Mengapa Nationality menjadi sila kedua?. Ternyata bukan kekeliruan. Bung Karno “sengaja” meletakkan pada urutan yang lebih tinggi, karena menganggap Nationality, atau Kebangsaan atau Persatuan Indonesia, adalah sila yang sangat penting dalam penghayatan dan pencapaian kita sebagai warga negara dari sebuah nationstate.
Seratus juta lebih (saat itu) manusia Indonesia, yang tersebar di belasan ribu pulau, dengan berbagai budaya dan kebiasaan, dengan banyak agama dan kepercayaan, dengan bermacam tingkat sosial dan pendidikan, dengan ratusan adat-istiadat dan (ini yang kritikal) mayoritas belum pernah saling bertemu harus bersatu tekad, karena diangankan membentuk sebuah Negara Kesatuan berbentuk Republik, bernama Indonesia.
Membentuk suatu negara-bangsa laiknya seperti suatu mimpi, kaya sebuah cita-cita, yang tak seorang pun tahu bagaimana kelak wujudnya. Syaratnya tak banyak, yang harus ada hanyalah satu niat bulat, yang oleh Bung Karno disebut Nationality dan diletakkan sebagai modal utama dan pertama, (setelah BelieveinGod), sebelum hal-hal lain dibereskan. Kemajemukan Indonesia mutlak memerlukan semangat Persatuan untuk mejalin keaneka-ragaman.
Keyakinan Bung Karno akan pentingnya Persatuan Indonesia, bahkan sudah dinyatakan pada tanggal 1 Juni 1945, saat berpidato di depan BPUPKI. Bung Karno menyampaikan rumusan Pancasila, dengan meletakkan Nasionalisme (Kebangsaan Indonesia), yang kemudian menjadi Persatuan Indonesia, sebagai sila pertama.
Lebih dalam lagi, Bung Karno juga mengunci paparannya tentang Pancasila dengan mengatakan “Sila artinya asas atau dasar, dan di atas kelima dasar itulah kita mendirikan negara Indonesia, kekal dan abadi. Sila-sila itu menjadi satu, utuh, mempunyai kesatuan makna, yang tak dapat dipisah-pisahkan, panca-pancaning atunggal”.

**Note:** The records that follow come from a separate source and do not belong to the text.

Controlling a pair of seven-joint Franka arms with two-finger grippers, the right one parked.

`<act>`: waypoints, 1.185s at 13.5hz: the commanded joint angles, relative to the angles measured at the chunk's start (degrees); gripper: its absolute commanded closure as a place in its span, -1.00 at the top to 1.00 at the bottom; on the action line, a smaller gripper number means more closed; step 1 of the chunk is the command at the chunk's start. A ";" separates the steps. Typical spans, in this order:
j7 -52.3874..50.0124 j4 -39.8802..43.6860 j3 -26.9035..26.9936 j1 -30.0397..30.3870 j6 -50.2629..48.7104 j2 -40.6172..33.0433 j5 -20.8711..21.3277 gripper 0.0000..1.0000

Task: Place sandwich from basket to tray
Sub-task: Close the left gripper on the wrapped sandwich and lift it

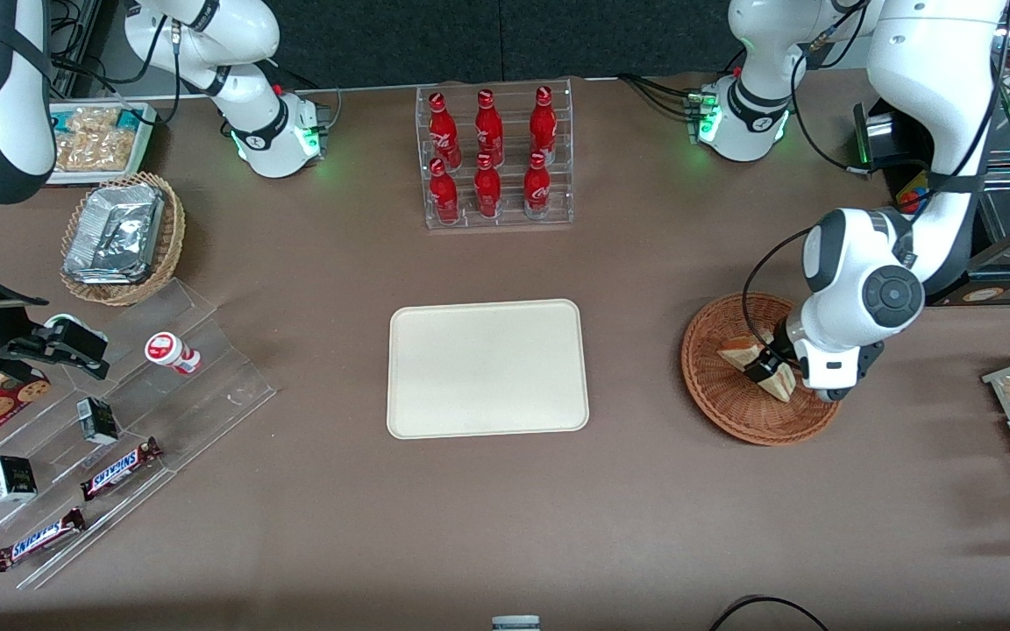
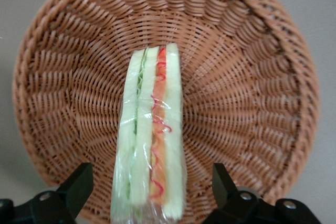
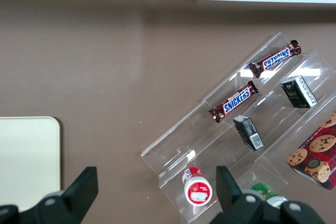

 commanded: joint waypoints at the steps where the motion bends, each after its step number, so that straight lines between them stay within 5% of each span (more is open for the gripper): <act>1: -0.97 -4.57 -0.08 0.19 5.38 -0.93 0.10 1.00; 2: -1.06 -4.49 -0.08 0.19 5.65 -0.41 0.01 0.66; 3: -1.06 -4.49 -0.08 0.19 5.74 -0.32 0.10 -0.11; 4: -1.06 -4.40 -0.08 0.19 5.74 -0.23 0.01 -0.59; 5: -1.06 -4.31 -0.08 0.19 5.74 -0.40 0.01 -0.78; 10: -0.79 1.99 -1.30 -1.13 -1.34 -1.63 0.19 -0.81; 16: -7.64 23.79 -2.45 -14.99 -18.94 1.62 0.62 -0.81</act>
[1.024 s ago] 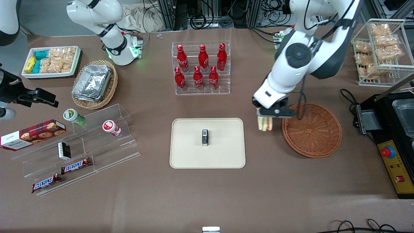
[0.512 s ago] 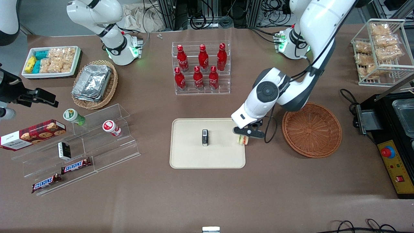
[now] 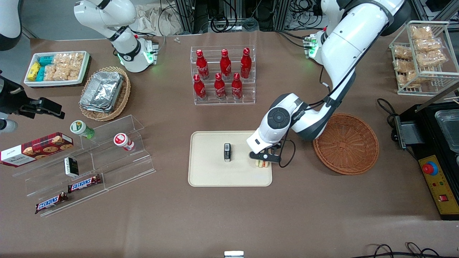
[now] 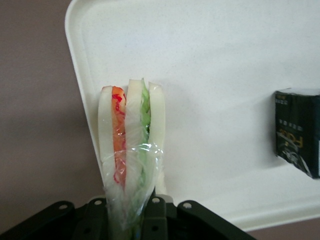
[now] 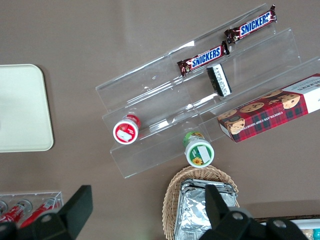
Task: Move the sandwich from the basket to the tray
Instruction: 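Lower the sandwich onto the tray beside the black box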
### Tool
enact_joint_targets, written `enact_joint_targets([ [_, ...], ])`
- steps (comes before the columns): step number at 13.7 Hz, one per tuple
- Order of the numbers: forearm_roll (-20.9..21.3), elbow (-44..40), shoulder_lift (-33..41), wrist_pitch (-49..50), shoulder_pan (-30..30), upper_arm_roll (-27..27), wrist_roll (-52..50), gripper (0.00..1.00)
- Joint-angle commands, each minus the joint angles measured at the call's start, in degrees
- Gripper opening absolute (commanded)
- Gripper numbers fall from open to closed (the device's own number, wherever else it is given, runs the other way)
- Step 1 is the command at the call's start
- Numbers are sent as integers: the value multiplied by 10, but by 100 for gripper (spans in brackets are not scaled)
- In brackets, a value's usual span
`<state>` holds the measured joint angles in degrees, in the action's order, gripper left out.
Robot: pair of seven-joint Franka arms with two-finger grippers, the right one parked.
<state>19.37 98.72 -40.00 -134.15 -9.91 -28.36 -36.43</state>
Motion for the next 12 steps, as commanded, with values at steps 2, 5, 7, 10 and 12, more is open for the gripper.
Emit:
enact_joint_targets([
  [2, 32, -17, -26, -11, -2, -5, -40, 99],
  [5, 30, -13, 18, -5, -2, -12, -100, 100],
  [7, 20, -2, 92, 25, 2, -20, -116, 100],
  [10, -69, -1, 199, 112, 4, -19, -102, 100],
  [12, -113, -9, 260, 192, 16, -11, -73, 100],
])
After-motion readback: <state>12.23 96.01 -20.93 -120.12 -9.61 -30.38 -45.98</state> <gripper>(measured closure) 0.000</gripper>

Ketika hari-hari ini hiruk-pikuk politik sedang melanda bangsa Indonesia, “kekeliruan” Bung Karno itu, menemukan relevansinya. Saat bangsa Indonesia sedang diuji (sejatinya oleh dirinya sendiri) oleh kemelut dan tarikan berbagai kepentingan sektoral, parokial, primordial, bahkan individual, maka Nationality dan Persatuan Indonesia menjadi jawabannya.
Pertanyaan adalah, sebagai elemen bangsa, bagaimana mulai menggunakan sila Persatuan Indonesia itu untuk mengurai masalah yang sedang membelit ini?. Jawabnya adalah : “Berperilakulah inklusif dan jangan eksklusif”.